> _Exercise goal_
The data below should be copied over with complete accuracy.

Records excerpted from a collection
________________

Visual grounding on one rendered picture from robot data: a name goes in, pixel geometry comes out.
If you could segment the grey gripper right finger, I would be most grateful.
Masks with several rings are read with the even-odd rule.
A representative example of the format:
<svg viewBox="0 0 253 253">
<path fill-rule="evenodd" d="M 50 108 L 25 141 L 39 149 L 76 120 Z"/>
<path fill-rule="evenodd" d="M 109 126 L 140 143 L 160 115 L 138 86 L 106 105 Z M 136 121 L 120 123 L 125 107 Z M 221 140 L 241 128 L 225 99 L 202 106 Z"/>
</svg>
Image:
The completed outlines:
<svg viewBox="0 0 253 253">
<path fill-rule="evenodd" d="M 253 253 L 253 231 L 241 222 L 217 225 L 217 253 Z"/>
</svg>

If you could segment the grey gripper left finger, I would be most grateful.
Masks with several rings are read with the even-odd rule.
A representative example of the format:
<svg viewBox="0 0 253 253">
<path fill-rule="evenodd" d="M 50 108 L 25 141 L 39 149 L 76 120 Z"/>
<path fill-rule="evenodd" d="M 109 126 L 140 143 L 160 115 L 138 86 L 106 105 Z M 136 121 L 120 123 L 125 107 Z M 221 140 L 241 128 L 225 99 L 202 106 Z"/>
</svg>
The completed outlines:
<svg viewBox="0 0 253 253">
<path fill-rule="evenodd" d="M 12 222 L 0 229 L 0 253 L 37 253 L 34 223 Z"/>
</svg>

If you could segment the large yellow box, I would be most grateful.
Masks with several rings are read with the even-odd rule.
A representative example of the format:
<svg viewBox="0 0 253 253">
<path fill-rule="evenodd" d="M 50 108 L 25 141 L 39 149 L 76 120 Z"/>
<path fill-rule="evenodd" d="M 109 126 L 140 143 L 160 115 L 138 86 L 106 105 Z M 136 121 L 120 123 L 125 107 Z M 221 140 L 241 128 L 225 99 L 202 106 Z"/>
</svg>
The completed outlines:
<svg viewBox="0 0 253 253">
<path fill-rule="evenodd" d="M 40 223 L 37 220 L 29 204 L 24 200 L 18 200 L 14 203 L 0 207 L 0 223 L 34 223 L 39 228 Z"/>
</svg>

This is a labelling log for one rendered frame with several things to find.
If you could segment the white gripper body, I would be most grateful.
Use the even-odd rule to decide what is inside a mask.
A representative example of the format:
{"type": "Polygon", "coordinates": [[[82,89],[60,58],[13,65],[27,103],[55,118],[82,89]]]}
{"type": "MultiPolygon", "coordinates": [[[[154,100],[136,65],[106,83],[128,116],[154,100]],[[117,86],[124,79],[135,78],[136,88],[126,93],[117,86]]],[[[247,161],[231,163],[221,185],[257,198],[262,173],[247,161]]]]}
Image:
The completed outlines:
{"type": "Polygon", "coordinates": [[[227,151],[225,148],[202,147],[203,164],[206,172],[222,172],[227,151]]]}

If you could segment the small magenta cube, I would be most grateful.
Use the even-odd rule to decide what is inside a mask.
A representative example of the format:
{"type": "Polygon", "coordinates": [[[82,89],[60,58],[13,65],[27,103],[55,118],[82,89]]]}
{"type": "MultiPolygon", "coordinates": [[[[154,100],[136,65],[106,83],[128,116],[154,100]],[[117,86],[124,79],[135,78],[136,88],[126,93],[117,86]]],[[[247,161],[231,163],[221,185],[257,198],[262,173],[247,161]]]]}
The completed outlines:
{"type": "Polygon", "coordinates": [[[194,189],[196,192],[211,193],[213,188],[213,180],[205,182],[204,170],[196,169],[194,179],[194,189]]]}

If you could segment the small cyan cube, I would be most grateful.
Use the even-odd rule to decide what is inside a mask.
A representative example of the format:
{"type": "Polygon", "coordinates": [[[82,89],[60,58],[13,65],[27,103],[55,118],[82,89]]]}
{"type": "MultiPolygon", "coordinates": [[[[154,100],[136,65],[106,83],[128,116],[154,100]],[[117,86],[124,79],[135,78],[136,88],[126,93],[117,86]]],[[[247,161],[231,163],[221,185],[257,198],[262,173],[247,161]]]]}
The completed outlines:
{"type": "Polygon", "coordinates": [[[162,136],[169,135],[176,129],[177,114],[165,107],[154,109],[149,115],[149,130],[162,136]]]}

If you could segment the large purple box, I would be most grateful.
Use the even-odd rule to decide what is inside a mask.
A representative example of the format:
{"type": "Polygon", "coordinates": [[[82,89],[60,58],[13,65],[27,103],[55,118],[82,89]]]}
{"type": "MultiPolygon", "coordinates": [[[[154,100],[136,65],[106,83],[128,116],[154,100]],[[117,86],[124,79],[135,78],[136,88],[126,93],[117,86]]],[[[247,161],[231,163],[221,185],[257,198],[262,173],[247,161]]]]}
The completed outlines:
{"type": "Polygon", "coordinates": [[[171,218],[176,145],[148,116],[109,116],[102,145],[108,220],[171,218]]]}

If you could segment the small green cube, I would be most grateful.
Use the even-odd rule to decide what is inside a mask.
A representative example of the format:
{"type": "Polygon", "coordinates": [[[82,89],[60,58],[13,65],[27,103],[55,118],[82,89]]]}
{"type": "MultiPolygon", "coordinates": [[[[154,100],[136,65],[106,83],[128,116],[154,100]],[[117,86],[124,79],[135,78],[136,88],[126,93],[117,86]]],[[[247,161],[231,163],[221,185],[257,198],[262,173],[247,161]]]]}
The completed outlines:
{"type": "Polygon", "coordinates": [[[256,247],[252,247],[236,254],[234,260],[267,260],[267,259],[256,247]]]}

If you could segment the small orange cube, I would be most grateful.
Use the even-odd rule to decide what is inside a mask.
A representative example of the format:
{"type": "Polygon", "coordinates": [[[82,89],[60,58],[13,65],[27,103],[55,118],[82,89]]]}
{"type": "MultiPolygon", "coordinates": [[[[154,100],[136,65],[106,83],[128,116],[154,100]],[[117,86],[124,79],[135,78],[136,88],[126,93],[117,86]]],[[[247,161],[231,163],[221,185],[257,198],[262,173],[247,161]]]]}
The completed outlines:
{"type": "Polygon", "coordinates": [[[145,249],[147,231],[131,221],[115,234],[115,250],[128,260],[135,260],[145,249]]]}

________________

> _Written answer_
Visual grounding on one rendered picture from robot data: a name goes in, pixel geometry comes out.
If you could segment the grey gripper right finger, I would be most grateful.
Masks with several rings are read with the even-odd rule.
A representative example of the format:
<svg viewBox="0 0 253 253">
<path fill-rule="evenodd" d="M 50 108 L 25 141 L 39 149 L 76 120 Z"/>
<path fill-rule="evenodd" d="M 109 126 L 140 143 L 160 115 L 138 86 L 106 105 Z M 136 121 L 120 123 L 125 107 Z M 221 140 L 241 128 L 225 99 L 202 106 Z"/>
</svg>
Image:
The completed outlines:
<svg viewBox="0 0 253 253">
<path fill-rule="evenodd" d="M 253 253 L 253 231 L 241 222 L 217 225 L 217 253 Z"/>
</svg>

If you could segment the grey gripper left finger, I would be most grateful.
Masks with several rings are read with the even-odd rule.
A representative example of the format:
<svg viewBox="0 0 253 253">
<path fill-rule="evenodd" d="M 50 108 L 25 141 L 39 149 L 76 120 Z"/>
<path fill-rule="evenodd" d="M 109 126 L 140 143 L 160 115 L 138 86 L 106 105 Z M 136 121 L 120 123 L 125 107 Z M 221 140 L 241 128 L 225 99 L 202 106 Z"/>
</svg>
The completed outlines:
<svg viewBox="0 0 253 253">
<path fill-rule="evenodd" d="M 12 222 L 0 229 L 0 253 L 37 253 L 34 223 Z"/>
</svg>

If you could segment the large yellow box, I would be most grateful.
Masks with several rings are read with the even-odd rule.
A representative example of the format:
<svg viewBox="0 0 253 253">
<path fill-rule="evenodd" d="M 50 108 L 25 141 L 39 149 L 76 120 Z"/>
<path fill-rule="evenodd" d="M 109 126 L 140 143 L 160 115 L 138 86 L 106 105 Z M 136 121 L 120 123 L 125 107 Z M 221 140 L 241 128 L 225 99 L 202 106 Z"/>
</svg>
The completed outlines:
<svg viewBox="0 0 253 253">
<path fill-rule="evenodd" d="M 40 223 L 37 220 L 29 204 L 24 200 L 18 200 L 14 203 L 0 207 L 0 223 L 34 223 L 39 228 Z"/>
</svg>

This is a labelling log for one rendered frame with several things to find.
If you could segment the white gripper body, I would be most grateful.
Use the even-odd rule to decide what is inside a mask.
A representative example of the format:
{"type": "Polygon", "coordinates": [[[82,89],[60,58],[13,65],[27,103],[55,118],[82,89]]]}
{"type": "MultiPolygon", "coordinates": [[[[154,100],[136,65],[106,83],[128,116],[154,100]],[[117,86],[124,79],[135,78],[136,88],[126,93],[117,86]]],[[[247,161],[231,163],[221,185],[257,198],[262,173],[247,161]]]]}
Image:
The completed outlines:
{"type": "Polygon", "coordinates": [[[227,151],[225,148],[202,147],[203,164],[206,172],[222,172],[227,151]]]}

If you could segment the small magenta cube, I would be most grateful.
Use the even-odd rule to decide what is inside a mask.
A representative example of the format:
{"type": "Polygon", "coordinates": [[[82,89],[60,58],[13,65],[27,103],[55,118],[82,89]]]}
{"type": "MultiPolygon", "coordinates": [[[[154,100],[136,65],[106,83],[128,116],[154,100]],[[117,86],[124,79],[135,78],[136,88],[126,93],[117,86]]],[[[247,161],[231,163],[221,185],[257,198],[262,173],[247,161]]]]}
The completed outlines:
{"type": "Polygon", "coordinates": [[[194,189],[196,192],[211,193],[213,188],[213,180],[205,182],[204,170],[196,169],[194,179],[194,189]]]}

If you could segment the small cyan cube, I would be most grateful.
Use the even-odd rule to decide what is inside a mask.
A representative example of the format:
{"type": "Polygon", "coordinates": [[[82,89],[60,58],[13,65],[27,103],[55,118],[82,89]]]}
{"type": "MultiPolygon", "coordinates": [[[[154,100],[136,65],[106,83],[128,116],[154,100]],[[117,86],[124,79],[135,78],[136,88],[126,93],[117,86]]],[[[247,161],[231,163],[221,185],[257,198],[262,173],[247,161]]]]}
The completed outlines:
{"type": "Polygon", "coordinates": [[[162,136],[169,135],[176,129],[177,114],[165,107],[154,109],[149,115],[149,130],[162,136]]]}

If you could segment the large purple box, I would be most grateful.
Use the even-odd rule to decide what is inside a mask.
A representative example of the format:
{"type": "Polygon", "coordinates": [[[82,89],[60,58],[13,65],[27,103],[55,118],[82,89]]]}
{"type": "MultiPolygon", "coordinates": [[[[154,100],[136,65],[106,83],[128,116],[154,100]],[[117,86],[124,79],[135,78],[136,88],[126,93],[117,86]]],[[[247,161],[231,163],[221,185],[257,198],[262,173],[247,161]]]]}
The completed outlines:
{"type": "Polygon", "coordinates": [[[171,218],[176,145],[148,116],[109,116],[102,145],[108,220],[171,218]]]}

If you could segment the small green cube, I would be most grateful.
Use the even-odd rule to decide what is inside a mask.
A representative example of the format:
{"type": "Polygon", "coordinates": [[[82,89],[60,58],[13,65],[27,103],[55,118],[82,89]]]}
{"type": "MultiPolygon", "coordinates": [[[[154,100],[136,65],[106,83],[128,116],[154,100]],[[117,86],[124,79],[135,78],[136,88],[126,93],[117,86]]],[[[247,161],[231,163],[221,185],[257,198],[262,173],[247,161]]]]}
The completed outlines:
{"type": "Polygon", "coordinates": [[[256,247],[252,247],[236,254],[234,260],[267,260],[267,259],[256,247]]]}

If you could segment the small orange cube, I would be most grateful.
Use the even-odd rule to decide what is inside a mask.
A representative example of the format:
{"type": "Polygon", "coordinates": [[[82,89],[60,58],[13,65],[27,103],[55,118],[82,89]]]}
{"type": "MultiPolygon", "coordinates": [[[[154,100],[136,65],[106,83],[128,116],[154,100]],[[117,86],[124,79],[135,78],[136,88],[126,93],[117,86]]],[[[247,161],[231,163],[221,185],[257,198],[262,173],[247,161]]]]}
The completed outlines:
{"type": "Polygon", "coordinates": [[[145,249],[147,231],[131,221],[115,234],[115,250],[128,260],[135,260],[145,249]]]}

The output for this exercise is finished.